**Aim of the task**
Restate all of the data precisely, omitting nothing.

**Input data**
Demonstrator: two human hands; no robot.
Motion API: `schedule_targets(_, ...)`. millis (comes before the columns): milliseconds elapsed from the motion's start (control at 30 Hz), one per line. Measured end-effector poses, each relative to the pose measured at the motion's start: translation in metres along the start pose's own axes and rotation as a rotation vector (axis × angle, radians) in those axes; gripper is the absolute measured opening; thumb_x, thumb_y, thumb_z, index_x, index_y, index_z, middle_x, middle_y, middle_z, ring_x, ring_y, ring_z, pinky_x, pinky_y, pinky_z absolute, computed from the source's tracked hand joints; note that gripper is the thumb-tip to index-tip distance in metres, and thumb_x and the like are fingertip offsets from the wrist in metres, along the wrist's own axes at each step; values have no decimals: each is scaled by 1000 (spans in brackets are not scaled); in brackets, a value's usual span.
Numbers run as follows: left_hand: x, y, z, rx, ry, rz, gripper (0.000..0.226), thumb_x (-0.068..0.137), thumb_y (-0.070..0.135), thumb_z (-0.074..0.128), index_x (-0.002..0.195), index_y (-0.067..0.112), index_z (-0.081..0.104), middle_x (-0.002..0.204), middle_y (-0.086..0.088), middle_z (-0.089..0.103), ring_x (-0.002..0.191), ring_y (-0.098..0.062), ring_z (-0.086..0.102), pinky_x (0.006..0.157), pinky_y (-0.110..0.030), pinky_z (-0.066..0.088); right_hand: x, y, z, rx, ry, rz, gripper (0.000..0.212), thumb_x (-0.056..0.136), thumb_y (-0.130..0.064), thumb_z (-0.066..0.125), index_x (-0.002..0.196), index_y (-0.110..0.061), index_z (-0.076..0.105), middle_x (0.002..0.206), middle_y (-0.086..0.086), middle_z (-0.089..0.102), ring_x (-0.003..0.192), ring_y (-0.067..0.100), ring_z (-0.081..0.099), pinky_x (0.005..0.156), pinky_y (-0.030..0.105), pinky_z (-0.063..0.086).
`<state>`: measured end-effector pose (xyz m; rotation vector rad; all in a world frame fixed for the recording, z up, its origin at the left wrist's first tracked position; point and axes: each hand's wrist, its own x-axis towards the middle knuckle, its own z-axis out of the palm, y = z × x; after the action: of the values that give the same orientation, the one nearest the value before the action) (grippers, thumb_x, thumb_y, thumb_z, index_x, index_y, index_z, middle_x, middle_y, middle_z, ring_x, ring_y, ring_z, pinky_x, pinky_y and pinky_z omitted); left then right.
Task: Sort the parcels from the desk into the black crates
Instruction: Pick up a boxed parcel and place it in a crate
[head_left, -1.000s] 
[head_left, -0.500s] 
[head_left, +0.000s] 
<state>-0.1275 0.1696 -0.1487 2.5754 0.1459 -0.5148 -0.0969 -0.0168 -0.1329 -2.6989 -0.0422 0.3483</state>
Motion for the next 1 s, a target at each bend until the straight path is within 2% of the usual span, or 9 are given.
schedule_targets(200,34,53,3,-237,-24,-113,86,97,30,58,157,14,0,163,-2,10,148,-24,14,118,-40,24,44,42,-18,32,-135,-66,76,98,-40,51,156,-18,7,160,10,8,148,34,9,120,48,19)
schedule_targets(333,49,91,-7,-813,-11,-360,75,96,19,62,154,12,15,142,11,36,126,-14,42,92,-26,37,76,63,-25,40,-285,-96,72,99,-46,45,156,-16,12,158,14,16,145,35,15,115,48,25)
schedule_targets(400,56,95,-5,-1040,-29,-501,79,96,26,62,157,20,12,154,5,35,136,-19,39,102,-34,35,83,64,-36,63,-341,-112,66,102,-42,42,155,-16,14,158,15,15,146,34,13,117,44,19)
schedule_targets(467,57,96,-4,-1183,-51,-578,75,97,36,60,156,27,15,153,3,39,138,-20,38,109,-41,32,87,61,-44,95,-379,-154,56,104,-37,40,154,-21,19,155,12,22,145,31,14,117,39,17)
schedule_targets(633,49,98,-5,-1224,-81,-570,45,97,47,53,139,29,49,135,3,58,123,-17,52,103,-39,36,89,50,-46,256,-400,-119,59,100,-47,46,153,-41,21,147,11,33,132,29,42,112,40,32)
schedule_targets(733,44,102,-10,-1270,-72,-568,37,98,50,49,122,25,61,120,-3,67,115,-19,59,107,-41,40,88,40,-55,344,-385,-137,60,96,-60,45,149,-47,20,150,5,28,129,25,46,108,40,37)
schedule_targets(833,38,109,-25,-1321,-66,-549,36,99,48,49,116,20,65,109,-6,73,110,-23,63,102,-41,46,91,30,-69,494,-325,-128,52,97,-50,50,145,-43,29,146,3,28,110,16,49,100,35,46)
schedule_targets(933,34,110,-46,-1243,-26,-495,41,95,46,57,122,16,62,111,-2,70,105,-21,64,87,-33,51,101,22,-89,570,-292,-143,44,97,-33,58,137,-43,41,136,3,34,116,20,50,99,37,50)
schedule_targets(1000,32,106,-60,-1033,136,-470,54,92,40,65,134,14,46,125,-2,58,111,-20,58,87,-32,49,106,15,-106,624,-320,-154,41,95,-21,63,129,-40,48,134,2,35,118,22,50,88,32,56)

**Result of the task**
Demonstrator: two human hands; no robot.
Motion API: `schedule_targets(_, ...)`. millis (comes before the columns): milliseconds elapsed from the motion's start (control at 30 Hz), one per line. Measured end-effector poses, each relative to the pose measured at the motion's start: translation in metres along the start pose's own axes and rotation as a rotation vector (axis × angle, radians) in those axes; gripper is the absolute measured opening; thumb_x, thumb_y, thumb_z, index_x, index_y, index_z, middle_x, middle_y, middle_z, ring_x, ring_y, ring_z, pinky_x, pinky_y, pinky_z absolute, computed from the source's tracked hand joints; note that gripper is the thumb-tip to index-tip distance in metres, and thumb_x and the like are fingertip offsets from the wrist in metres, along the wrist's own axes at each step; values have no decimals: each is scaled by 1000 (spans in brackets are not scaled); in brackets, a value's usual span.
Numbers run as follows: left_hand: x, y, z, rx, ry, rz, gripper (0.000..0.226), thumb_x (-0.068..0.137), thumb_y (-0.070..0.135), thumb_z (-0.074..0.128), index_x (-0.002..0.195), index_y (-0.067..0.112), index_z (-0.081..0.104), middle_x (-0.002..0.204), middle_y (-0.086..0.088), middle_z (-0.089..0.103), ring_x (-0.002..0.191), ring_y (-0.098..0.062), ring_z (-0.086..0.102), pinky_x (0.006..0.157), pinky_y (-0.110..0.030), pinky_z (-0.066..0.088); right_hand: x, y, z, rx, ry, rz, gripper (0.000..0.212), thumb_x (-0.056..0.136), thumb_y (-0.130..0.064), thumb_z (-0.066..0.125), index_x (-0.002..0.196), index_y (-0.110..0.061), index_z (-0.076..0.105), middle_x (0.002..0.206), middle_y (-0.086..0.086), middle_z (-0.089..0.102), ring_x (-0.003..0.192), ring_y (-0.067..0.100), ring_z (-0.081..0.099), pinky_x (0.005..0.156), pinky_y (-0.030..0.105), pinky_z (-0.063..0.086).
`<state>`: measured end-effector pose (xyz m; rotation vector rad; all in a world frame fixed for the recording, z up, its origin at the left wrist's first tracked position; point and axes: each hand's wrist, its own x-axis towards the middle knuckle, its own z-axis out of the palm, y = z × x; after the action: of the values that give the same orientation, the one nearest the value before the action) (grippers, thumb_x, thumb_y, thumb_z, index_x, index_y, index_z, middle_x, middle_y, middle_z, ring_x, ring_y, ring_z, pinky_x, pinky_y and pinky_z omitted); left then right.
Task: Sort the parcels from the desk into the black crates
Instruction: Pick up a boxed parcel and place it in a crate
[head_left, -1.000s] 
[head_left, -0.500s] 
[head_left, +0.000s] 
<state>-0.1275 0.1696 -0.1487 2.5754 0.1459 -0.5148 -0.0969 -0.0168 -0.1329 -2.6989 -0.0422 0.3483</state>
Motion for the next 1 s, a target at each bend until the straight path is within 2% of the usual span, or 9 are given.
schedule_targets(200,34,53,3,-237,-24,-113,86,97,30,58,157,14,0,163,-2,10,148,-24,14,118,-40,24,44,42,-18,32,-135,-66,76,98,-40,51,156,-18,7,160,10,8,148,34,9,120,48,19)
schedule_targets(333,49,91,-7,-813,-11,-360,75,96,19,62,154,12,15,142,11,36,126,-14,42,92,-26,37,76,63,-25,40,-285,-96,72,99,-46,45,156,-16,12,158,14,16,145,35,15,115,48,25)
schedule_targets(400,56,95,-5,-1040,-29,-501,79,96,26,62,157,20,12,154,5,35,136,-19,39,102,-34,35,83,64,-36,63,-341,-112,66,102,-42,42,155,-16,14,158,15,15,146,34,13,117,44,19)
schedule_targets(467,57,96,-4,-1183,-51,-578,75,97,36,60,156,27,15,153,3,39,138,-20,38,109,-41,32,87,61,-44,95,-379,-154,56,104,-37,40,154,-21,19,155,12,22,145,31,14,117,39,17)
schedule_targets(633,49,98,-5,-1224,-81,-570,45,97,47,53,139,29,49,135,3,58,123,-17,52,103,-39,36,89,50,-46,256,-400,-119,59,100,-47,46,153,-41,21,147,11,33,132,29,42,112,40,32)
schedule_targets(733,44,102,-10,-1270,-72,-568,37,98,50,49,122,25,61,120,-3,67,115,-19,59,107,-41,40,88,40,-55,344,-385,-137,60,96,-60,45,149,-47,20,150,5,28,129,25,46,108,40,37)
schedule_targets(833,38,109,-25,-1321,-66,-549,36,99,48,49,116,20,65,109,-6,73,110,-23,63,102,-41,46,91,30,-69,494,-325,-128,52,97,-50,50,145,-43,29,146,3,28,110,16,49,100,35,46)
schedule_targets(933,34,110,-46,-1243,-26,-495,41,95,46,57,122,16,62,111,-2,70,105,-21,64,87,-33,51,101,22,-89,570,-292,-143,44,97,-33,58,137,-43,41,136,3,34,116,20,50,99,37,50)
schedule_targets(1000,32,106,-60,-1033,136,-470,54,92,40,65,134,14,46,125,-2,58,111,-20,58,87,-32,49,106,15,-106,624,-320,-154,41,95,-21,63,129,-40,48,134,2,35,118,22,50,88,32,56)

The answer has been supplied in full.